A Python parser for BlackLab Corpus Query Language

A full-coverage Python parser for the BlackLab Corpus Query Language (BCQL) that converts query strings into a Pydantic v2 AST (Abstract Syntax Tree) with lossless round-trip reconstruction and structured error reporting.

To get started, you can check out:

Features

  • Complete BCQL coverage: token queries, sequences, repetitions, spans, lookarounds, captures, global constraints, relations, alignments, and built-in functions.
  • Immutable Pydantic v2 AST: every node is a frozen BaseModel subclass with a node_type discriminator, making inspection and pattern matching straightforward.
  • Lossless BCQL round-trip: to_bcql() reproduces the original query, preserving shorthand forms, quote characters, and sensitivity flags.
  • Position-aware syntax errors: BCQLSyntaxError carries the original query, the 0-based offset, and a caret-annotated message ready to forward to a user or LLM.
  • Optional semantic validation: a CorpusSpec describes which annotations, span tags, alignment fields, and dependency relations your corpus supports.
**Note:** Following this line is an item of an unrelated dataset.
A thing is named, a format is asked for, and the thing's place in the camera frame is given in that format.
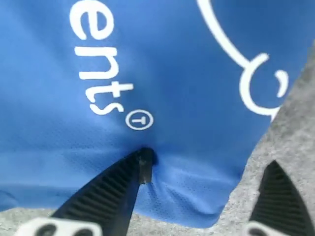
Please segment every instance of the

Pass it as parse(query, spec=spec) to catch typos and unsupported features before they reach the corpus. See the tagset validation guide.
  • Zero runtime dependencies beyond Pydantic.

Installation

pip install bcql_py

Or with uv:

uv add bcql_py

Try the Demo

A small Gradio app under app/ lets you paste a BCQL query, pick or build a CorpusSpec, and inspect parse and validation results. The hosted demo runs on Hugging Face Spaces at BramVanroy/bcql_py_validation.

To run it locally:

uv sync --group app
uv run python app/app.py

Development

Clone and set up the project:

git clone https://github.com/BramVanroy/bcql_py.git
cd bcql_py
uv sync --dev

Enable pre-commit hooks:

uv run pre-commit install

After installation, hooks run automatically on every git commit. We do style checking with ruff and type-checking with mypy. You can also run them manually across the whole repo:

uv run pre-commit run --all-files

To work on documentation locally:

make serve-docs

This rebuilds a fresh local mike preview before serving it, which avoids re-using stale versioned docs while testing.

You can and should run tests before pushing to the remote, although a GitHub workflow will run those anyway on push. To run them locally:

make test